Суженая императора (СИ) - Серина Гэлбрэйт - Страница 50
- Предыдущая
- 50/78
- Следующая
Постепенно я догадываюсь, к чему магистр клонит, чего хочет от меня. Понимаю, почему Бенни принял предложенные фрайном Шевери условия, почему охотно отвернулся от очевидных проявлений силы у Лии, почему ни словом не обмолвился о моём даре. Закатникам нужен эмиссар, не просто человек, состоящий в Совете или приезжающий ко двору от случая к случаю, но представитель, вхожий в близкий круг императора, обладающий достаточным влиянием, чтобы открыто беседовать с государем, быть выслушанным и услышанным, чьё слово будет иметь настоящий вес. Возможно, орден рассматривал кандидатуру фрайна Шевери, оттого и согласился с лёгкостью на сделку... сомневаюсь, что наличие в близком окружении Стефана скрывающихся такой уж великий секрет для закатников. Однако нынче фрайн Шевери далеко, вне досягаемости ордена, зато есть императорская суженая, обличённая силой не меньшей – а может, и большей, – чем советник, отбывший в другую страну.
– Рано или поздно их противоборство выйдет из тени и достигнет своего апогея. Его императорскому величеству придётся решать, выбирать чью-то сторону, желает он того или нет… либо, подобно правителям Эргерштернского королевства, прийти к идее абсолютной монархии.
– Предлагаете мне роль шептуньи Заката? – спрашиваю напрямик. – Кто, как не суженая и в дальнейшем супруга императора, сумеет наилучшим образом донести до государя все тонкости закатных интересов, а то и подтолкнуть в нужном направлении?

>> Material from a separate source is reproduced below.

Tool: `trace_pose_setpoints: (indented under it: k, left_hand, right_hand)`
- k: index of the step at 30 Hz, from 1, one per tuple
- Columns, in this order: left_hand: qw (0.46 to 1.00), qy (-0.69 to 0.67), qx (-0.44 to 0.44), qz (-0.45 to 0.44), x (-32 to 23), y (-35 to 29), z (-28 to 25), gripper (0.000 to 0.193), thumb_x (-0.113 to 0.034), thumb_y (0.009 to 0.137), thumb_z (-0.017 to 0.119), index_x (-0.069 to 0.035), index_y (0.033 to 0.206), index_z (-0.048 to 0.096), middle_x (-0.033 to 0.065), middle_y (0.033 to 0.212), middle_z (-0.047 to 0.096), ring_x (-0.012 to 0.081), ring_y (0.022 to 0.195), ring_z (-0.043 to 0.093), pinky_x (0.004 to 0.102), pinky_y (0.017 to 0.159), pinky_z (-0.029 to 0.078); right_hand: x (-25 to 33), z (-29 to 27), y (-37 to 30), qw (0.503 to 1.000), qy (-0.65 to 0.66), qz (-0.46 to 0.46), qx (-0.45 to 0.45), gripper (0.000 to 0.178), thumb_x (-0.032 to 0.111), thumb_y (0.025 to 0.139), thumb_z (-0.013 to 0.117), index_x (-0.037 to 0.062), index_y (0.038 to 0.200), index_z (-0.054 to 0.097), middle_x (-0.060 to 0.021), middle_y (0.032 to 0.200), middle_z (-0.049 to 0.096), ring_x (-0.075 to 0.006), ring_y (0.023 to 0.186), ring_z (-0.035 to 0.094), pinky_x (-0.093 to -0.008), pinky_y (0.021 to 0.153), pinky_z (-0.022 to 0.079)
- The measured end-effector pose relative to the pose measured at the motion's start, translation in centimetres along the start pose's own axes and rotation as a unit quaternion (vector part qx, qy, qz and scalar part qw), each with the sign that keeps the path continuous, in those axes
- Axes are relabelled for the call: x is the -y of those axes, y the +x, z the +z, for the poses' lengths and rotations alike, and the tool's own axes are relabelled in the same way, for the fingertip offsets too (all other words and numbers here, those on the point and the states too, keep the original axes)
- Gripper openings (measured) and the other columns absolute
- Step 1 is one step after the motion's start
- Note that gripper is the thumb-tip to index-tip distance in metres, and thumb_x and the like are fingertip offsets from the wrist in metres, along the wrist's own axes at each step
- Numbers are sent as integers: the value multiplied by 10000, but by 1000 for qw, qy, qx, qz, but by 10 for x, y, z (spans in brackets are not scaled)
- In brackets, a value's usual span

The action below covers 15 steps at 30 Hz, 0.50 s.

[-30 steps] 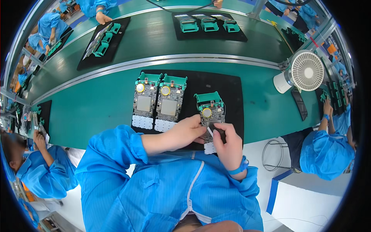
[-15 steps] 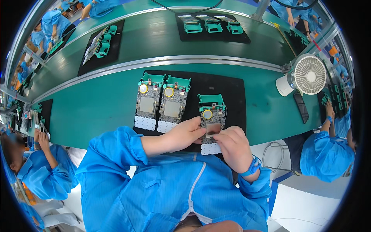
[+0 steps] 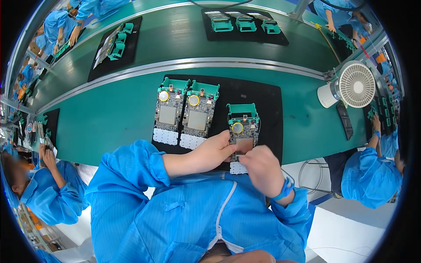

– Предлагаю вам пищу для размышлений, – отвечает Бенни с истинно придворной уклончивостью. – Наше положение, как адептов Заката, так и скрывающихся, с каждым годом становится всё сложнее. Мы движемся по пути южных стран, на которые так любит оглядываться фрайн Элиас и ему подобные, не замечая в слепом своём упрямстве, что дорога эта ведёт нас назад, к кострам, а не вперёд, к лучшему пониманию и принятию сил, дающихся не всем. Произошедшее с фрайнэ Асфоделией и той служанкой печальное тому подтверждение. Но вы не фрайн Элиас, не суть важно который из них, вы не слепы. И Его императорское величество не так слепы, как пытается представить в стремлении сохранить нейтралитет… иначе его окружали бы совсем другие фрайны. В конце концов, вы сами – одна из грандиознейших реформ первопрестольного древа, та, кого, казалось бы, здесь и быть не должно. Как и вашей дочери, впрочем. И если вы печётесь о её будущем и благополучии не только как принцессы из императорского дома, чей долг выйти в срок замуж за выгодного её отцу и стране фрайна, но и как одарённой, в чьей крови спрятана сила, подобная вашей, то вы подумаете над сказанным мной. Фрайнэ Астра.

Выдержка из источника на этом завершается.